Revenues increased 14.8%, or $76.5 million, to $592.1 million in the six months ended June 30, 2013 compared to $515.6 million in the corresponding period of 2012, primarily attributable to increased activity in the manufacturing of nuclear components for US Government programs totaling $59.0 million and increased volume in our naval nuclear fuel and downblending activities totaling $17.5 million.

Operating income increased $10.3 million to $120.5 million in the six months ended June 30, 2013 compared to $110.2 million in the corresponding period in 2012, primarily due to increased income associated with naval nuclear fuel and downblending activities of $7.9 million. Income related to manufacturing of nuclear components for US Government programs increased $2.4 million compared to 2012.

Technical Services

Revenues totaled $52.7 million in the six months ended June 30, 2013, which were consistent with $53.2 million for the corresponding period of 2012.

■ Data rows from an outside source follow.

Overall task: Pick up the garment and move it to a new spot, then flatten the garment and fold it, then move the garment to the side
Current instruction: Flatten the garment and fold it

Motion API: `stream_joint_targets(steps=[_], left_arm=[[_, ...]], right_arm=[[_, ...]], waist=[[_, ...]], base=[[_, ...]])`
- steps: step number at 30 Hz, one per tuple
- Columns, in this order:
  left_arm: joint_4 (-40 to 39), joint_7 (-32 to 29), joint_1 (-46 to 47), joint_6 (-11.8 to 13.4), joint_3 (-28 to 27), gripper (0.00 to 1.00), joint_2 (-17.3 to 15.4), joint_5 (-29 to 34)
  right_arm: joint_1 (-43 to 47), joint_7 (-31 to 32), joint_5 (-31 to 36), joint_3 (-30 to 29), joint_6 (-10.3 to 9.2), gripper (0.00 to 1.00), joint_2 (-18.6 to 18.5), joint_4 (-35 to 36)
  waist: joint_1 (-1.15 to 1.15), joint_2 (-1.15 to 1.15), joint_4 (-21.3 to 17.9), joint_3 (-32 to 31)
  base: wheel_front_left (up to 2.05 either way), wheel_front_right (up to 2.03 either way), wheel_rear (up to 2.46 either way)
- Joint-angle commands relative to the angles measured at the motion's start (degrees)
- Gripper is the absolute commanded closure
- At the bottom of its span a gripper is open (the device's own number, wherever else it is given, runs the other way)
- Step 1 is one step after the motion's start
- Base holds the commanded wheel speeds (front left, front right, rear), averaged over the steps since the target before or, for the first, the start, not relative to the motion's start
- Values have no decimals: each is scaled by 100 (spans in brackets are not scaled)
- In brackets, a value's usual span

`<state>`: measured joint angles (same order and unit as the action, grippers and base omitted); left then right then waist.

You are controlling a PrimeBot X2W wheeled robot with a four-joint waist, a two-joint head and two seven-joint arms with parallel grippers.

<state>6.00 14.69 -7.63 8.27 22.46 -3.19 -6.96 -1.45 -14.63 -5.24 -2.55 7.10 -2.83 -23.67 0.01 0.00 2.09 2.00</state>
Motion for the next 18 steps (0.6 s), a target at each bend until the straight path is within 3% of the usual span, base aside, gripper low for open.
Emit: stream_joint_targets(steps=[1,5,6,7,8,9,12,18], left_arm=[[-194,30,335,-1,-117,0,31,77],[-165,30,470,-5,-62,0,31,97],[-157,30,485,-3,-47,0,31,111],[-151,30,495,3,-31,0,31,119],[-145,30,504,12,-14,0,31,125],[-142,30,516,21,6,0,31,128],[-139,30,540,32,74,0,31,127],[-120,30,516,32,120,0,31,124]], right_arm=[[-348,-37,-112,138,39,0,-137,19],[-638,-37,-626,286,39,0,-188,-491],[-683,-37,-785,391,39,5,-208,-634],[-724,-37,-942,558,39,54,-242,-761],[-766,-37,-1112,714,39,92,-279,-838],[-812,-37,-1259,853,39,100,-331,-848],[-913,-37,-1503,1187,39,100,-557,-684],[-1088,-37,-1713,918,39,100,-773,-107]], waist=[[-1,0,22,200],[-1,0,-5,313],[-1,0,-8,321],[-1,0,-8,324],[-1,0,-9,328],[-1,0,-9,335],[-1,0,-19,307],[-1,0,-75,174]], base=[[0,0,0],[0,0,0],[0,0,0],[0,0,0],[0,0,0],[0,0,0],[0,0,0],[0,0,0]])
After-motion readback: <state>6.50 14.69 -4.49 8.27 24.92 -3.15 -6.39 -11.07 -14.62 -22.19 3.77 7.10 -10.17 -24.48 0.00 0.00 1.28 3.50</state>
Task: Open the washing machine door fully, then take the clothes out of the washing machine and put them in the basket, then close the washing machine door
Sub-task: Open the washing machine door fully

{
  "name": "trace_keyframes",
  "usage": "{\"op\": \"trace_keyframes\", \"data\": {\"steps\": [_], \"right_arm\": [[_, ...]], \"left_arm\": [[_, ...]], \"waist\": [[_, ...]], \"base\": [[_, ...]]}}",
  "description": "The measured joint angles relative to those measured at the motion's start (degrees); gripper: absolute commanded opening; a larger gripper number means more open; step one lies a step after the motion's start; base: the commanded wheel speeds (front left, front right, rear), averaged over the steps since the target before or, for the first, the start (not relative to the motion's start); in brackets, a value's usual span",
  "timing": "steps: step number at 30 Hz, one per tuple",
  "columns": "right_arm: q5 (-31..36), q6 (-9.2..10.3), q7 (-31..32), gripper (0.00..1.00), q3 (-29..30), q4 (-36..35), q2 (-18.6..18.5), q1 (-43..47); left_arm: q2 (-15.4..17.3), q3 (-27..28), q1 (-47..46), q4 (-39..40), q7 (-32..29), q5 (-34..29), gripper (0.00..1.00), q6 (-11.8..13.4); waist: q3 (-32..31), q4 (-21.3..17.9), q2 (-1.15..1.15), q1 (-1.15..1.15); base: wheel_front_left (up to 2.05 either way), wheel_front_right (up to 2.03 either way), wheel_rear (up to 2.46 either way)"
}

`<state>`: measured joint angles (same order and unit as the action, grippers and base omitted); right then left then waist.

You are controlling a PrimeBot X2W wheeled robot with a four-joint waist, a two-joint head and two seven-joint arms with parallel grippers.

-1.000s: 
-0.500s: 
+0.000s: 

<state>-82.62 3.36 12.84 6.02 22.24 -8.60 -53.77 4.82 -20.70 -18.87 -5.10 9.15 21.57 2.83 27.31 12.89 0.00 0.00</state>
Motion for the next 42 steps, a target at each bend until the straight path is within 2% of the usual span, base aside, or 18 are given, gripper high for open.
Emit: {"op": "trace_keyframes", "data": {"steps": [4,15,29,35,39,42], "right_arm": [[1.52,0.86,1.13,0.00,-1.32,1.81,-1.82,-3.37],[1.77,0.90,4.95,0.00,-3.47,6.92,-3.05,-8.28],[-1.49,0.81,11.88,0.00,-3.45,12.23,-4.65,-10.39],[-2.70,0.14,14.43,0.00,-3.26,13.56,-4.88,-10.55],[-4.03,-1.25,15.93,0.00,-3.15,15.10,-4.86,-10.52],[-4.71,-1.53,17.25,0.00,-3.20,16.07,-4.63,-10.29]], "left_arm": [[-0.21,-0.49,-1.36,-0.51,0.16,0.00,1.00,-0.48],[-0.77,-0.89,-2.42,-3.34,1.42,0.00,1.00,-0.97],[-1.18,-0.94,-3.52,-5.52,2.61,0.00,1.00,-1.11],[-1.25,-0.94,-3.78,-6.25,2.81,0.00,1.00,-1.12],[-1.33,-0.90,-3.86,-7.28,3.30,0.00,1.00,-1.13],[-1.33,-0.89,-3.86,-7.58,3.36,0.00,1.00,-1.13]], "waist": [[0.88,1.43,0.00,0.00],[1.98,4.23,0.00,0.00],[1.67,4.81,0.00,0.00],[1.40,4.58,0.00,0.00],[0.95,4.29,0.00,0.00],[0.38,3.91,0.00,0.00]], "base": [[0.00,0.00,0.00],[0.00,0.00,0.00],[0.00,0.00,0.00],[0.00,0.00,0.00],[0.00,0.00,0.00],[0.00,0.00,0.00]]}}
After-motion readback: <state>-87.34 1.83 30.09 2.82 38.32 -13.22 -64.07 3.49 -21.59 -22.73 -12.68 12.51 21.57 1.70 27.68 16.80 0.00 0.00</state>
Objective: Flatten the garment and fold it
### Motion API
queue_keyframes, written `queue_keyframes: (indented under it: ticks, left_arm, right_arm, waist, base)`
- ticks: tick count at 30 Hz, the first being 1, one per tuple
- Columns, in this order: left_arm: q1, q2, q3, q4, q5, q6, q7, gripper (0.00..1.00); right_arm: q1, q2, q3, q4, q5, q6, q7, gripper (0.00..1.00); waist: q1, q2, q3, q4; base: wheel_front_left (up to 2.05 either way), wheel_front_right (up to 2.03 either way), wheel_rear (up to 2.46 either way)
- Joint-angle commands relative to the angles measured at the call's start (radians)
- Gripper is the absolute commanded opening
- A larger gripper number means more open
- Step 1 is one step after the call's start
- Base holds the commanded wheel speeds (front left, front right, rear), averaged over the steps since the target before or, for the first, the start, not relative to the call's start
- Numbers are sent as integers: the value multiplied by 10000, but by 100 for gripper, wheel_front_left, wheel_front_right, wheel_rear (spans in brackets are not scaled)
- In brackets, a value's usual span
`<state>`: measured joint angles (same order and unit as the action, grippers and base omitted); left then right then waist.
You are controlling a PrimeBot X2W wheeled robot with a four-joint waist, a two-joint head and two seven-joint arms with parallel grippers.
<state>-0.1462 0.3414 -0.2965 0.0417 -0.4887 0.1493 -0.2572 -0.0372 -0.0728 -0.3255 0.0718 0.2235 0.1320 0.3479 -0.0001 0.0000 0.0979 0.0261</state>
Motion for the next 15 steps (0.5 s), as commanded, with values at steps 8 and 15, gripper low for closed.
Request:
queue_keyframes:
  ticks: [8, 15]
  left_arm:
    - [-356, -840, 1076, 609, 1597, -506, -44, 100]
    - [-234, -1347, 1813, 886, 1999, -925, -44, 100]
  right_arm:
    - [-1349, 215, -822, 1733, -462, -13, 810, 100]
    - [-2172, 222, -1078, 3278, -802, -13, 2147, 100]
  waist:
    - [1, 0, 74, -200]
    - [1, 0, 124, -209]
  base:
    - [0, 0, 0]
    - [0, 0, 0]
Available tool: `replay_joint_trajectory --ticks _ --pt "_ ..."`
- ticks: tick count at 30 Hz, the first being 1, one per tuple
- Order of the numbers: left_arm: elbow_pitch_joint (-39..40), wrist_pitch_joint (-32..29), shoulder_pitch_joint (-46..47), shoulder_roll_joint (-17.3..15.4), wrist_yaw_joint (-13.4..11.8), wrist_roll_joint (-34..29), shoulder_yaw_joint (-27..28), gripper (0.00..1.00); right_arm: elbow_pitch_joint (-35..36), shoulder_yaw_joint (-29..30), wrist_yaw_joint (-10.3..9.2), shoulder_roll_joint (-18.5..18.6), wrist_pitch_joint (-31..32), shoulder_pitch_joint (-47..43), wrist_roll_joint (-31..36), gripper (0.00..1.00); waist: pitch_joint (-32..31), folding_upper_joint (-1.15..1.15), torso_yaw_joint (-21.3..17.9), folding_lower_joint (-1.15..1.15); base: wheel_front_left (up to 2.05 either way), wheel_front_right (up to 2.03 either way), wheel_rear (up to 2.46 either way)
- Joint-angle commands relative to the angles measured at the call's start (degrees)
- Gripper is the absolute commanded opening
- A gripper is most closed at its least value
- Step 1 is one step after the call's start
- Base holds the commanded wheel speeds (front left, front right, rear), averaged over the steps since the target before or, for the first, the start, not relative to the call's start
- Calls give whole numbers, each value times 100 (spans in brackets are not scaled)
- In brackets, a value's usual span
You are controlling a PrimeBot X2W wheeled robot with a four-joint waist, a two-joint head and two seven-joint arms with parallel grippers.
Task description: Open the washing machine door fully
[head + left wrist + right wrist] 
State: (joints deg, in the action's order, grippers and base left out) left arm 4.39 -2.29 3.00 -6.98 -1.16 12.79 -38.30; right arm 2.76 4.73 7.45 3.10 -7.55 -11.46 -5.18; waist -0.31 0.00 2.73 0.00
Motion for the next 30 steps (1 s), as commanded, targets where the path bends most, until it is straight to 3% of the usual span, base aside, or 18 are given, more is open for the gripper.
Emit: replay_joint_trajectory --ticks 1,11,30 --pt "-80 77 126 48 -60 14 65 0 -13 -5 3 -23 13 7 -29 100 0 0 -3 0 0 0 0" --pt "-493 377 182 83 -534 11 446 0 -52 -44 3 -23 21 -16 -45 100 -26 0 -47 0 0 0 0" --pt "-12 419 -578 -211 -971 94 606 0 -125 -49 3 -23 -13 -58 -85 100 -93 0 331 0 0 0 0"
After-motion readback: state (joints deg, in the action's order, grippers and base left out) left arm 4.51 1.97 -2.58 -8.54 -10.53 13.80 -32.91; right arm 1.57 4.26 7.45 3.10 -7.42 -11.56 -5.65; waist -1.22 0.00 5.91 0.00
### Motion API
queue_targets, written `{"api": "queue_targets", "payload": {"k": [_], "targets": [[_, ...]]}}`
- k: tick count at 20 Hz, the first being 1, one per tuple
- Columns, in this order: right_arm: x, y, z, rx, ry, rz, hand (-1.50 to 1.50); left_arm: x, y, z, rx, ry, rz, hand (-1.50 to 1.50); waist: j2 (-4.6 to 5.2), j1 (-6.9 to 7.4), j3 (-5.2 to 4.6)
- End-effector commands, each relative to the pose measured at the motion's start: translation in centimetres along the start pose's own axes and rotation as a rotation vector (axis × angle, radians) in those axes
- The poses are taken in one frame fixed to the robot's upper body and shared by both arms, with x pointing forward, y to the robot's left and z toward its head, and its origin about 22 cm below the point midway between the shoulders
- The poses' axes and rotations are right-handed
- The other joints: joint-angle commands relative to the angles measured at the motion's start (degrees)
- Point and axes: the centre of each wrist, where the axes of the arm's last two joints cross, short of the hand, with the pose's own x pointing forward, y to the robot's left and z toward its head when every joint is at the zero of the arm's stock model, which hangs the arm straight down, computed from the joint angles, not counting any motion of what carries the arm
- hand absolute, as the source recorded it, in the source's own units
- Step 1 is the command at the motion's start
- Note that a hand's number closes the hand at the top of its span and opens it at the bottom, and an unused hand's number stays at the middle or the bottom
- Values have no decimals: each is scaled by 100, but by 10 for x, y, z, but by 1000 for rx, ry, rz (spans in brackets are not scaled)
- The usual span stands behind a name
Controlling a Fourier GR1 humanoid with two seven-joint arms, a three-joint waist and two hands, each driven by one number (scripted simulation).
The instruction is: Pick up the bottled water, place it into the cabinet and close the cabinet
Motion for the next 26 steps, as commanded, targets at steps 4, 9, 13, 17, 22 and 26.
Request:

Operating income decreased $4.6 million, to $29.4 million in the six months ended June 30, 2013 compared to $34.0 million for the corresponding period of 2012. This decrease is attributable to lower estimated award fees and costs related to restructuring of a contract. In addition, the 2012 period included a $1.2 million gain from the sale of our interest in a joint venture associated with the management and operations of the Strategic Petroleum Reserve. These decreases were partially offset by lower selling, general, and administrative expenses of $2.5 million compared to the corresponding period of 2012 due to ongoing cost control efforts.

Nuclear Energy

Revenues decreased 17.7%, or $27.2 million, to $126.7 million in the six months ended June 30, 2013 compared to $153.9 million in the corresponding period of 2012, primarily attributable to $18.4 million of revenue recorded in the prior year related to the settlement agreement reached with Energy Northwest related to a condenser replacement project at Columbia Generating Station in 2011 and decreased activity in our nuclear services and nuclear equipment businesses of $9.6 million associated with the completion of several large contracts that were ongoing in the same period of the prior year.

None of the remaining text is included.